Both contain calcium, of course, so why should we use the expression - ‘as different as chalk and cheese’ - when there are (at least) chemical similarities?
The expression is used, more often than not, to describe two individuals who are so dissimilar that it is hardly surprising that they don’t get along. My experience of life is rather different.
It seems to me that it is often the two persons that are so alike that fight and compete so fiercely. There is almost a twin rivalry that sets the two off against each other from the start. It has been said that ‘opposites attract, but similars marry’. Is that what we find? Not often, in my experience. When two similar personalities cohabit, each wants to ‘be their own person’ - and if that has to be the same as their partner’s - there’s going to be trouble!
I have found more harmony in households where the two protagonists are of different flavours and temperaments; where there is opportunity to blend strange spices together.

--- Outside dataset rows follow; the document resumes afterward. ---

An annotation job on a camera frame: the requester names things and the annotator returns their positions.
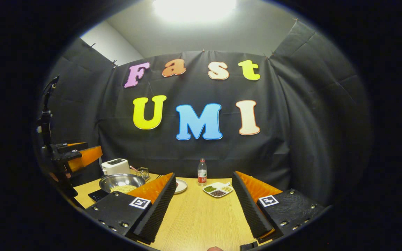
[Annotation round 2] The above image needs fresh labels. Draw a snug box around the white round plate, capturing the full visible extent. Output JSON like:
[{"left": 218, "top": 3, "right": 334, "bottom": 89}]
[{"left": 174, "top": 178, "right": 188, "bottom": 195}]

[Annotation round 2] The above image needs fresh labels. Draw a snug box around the pile of yellow soybeans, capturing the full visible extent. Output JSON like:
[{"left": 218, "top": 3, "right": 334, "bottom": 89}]
[{"left": 110, "top": 185, "right": 137, "bottom": 194}]

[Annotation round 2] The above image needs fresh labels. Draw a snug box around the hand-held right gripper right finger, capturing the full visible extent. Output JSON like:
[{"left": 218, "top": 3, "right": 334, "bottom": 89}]
[{"left": 232, "top": 171, "right": 325, "bottom": 244}]

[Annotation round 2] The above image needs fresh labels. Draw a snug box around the steel pot with black handle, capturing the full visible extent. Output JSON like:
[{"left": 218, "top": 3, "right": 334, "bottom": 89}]
[{"left": 99, "top": 173, "right": 146, "bottom": 194}]

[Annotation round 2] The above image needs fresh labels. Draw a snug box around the white toaster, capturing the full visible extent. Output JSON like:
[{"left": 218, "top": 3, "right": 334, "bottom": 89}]
[{"left": 101, "top": 159, "right": 131, "bottom": 176}]

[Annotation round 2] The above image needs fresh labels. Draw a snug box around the black induction cooktop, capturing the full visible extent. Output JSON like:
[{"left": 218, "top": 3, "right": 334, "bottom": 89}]
[{"left": 88, "top": 188, "right": 111, "bottom": 203}]

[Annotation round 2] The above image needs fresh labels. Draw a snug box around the clear water bottle red label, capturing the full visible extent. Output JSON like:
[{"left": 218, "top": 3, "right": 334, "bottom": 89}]
[{"left": 198, "top": 159, "right": 208, "bottom": 187}]

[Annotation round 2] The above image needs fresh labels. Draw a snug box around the white divided dish of beans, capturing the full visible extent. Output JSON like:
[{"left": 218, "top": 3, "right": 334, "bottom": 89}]
[{"left": 203, "top": 182, "right": 234, "bottom": 198}]

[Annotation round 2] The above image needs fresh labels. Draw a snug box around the black backdrop cloth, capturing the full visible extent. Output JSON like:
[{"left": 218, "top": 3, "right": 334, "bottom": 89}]
[{"left": 37, "top": 19, "right": 374, "bottom": 210}]

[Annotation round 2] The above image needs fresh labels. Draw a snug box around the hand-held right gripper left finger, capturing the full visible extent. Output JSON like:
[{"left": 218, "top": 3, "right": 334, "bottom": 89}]
[{"left": 84, "top": 173, "right": 177, "bottom": 244}]

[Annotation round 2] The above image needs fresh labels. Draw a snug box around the ceiling light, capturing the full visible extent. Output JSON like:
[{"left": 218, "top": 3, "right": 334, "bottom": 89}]
[{"left": 152, "top": 0, "right": 238, "bottom": 22}]

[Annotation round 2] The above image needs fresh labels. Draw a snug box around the black tripod stand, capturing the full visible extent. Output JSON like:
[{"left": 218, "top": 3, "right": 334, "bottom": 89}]
[{"left": 36, "top": 76, "right": 60, "bottom": 149}]

It is true that many partnerships will have come from similar backgrounds - even similar geographical areas - but that in no way predicts similar personalities.
Life has taught me that appreciating the same things - art, literature, music, - is what fills theatres and concert halls. But it is not a dating agency. Learning about personality is a tricky business and will take a lifetime. I’m still finding things out about my wife that have been hidden for years - and from both of us! It is true that we both contain calcium - but we’re as different as chalk and cheese.

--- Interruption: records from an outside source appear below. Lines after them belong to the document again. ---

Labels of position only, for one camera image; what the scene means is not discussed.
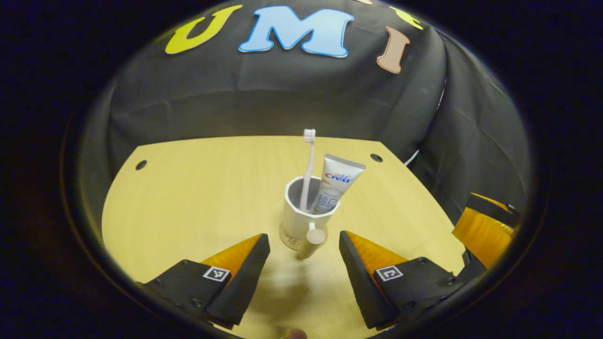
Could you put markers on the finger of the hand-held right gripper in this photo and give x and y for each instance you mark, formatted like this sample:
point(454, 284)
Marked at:
point(483, 230)

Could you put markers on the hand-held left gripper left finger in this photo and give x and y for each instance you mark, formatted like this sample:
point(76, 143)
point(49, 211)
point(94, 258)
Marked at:
point(242, 287)

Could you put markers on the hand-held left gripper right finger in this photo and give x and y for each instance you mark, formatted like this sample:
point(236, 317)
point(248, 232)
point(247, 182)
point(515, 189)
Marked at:
point(360, 282)

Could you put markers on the white toothpaste tube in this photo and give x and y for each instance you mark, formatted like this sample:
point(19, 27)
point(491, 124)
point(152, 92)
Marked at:
point(337, 181)

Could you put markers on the pink toothbrush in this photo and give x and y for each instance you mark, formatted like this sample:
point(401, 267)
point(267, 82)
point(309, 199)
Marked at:
point(309, 165)

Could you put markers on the wooden desktop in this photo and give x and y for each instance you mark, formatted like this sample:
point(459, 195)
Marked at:
point(188, 212)

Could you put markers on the black desk grommet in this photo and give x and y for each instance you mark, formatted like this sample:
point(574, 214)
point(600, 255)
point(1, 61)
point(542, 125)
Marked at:
point(141, 165)
point(376, 157)

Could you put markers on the black backdrop cloth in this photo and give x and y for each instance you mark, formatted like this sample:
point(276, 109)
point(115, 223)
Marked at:
point(282, 94)

This does not mean that we are incompatible - after all, irrespective of skin colour, every marriage is a ‘mixed’ marriage; and as Forrest Gump’s mother told him; ‘Life is like a box of chocolates - you never what you’re going to get!’

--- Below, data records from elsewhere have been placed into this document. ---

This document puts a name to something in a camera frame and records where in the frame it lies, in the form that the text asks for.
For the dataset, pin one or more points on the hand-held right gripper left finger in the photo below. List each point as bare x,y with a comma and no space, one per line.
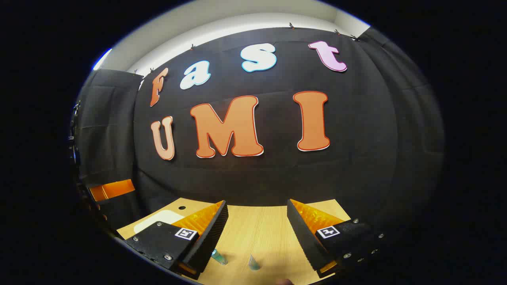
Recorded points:
212,233

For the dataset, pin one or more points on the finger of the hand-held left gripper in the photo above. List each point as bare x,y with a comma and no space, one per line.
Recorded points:
113,190

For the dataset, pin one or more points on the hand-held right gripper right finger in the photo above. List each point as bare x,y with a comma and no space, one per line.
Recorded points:
303,233

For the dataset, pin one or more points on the clear bottle with blue cap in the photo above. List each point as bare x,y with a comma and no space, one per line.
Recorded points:
219,257

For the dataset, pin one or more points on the white and blue tube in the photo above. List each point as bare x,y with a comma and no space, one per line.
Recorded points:
254,263

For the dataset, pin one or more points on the pale yellow suitcase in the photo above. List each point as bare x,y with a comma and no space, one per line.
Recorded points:
158,219

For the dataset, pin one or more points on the dark equipment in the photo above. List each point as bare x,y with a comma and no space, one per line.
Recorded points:
74,138

The same is true of us as human beings. There are people we just don’t seem to be able to rub along with. Until we try.
One of the things we had to do in ‘leadership training’ in the Royal Navy was to to build teams with very disparate persons - one of whom was usually a complete ‘no-hoper’, and would need to be ‘carried’ through every exercise (sometimes literally) to ensure that the whole team completed the task. Even some of the most unlikely people would come up with a skill that no-one else had, and at the most unlikely moment. There were, of course, those who were truly ‘no-hopers’, and a complete waste of rations - and then our job was to make sure that we carried them through to the end of the exercise, so that the entire team was seen to complete - before we buried them.
People can get along, even when they are very different personalities. But sometimes it takes quite an effort and biting of the lip to control the initial response. Given time, we can find that all sorts of trees grow in the forest, and even those with the toxic fruit or bark will be giving something back to the soil.
So don’t be too quick to judge - chalk and cheese can get along.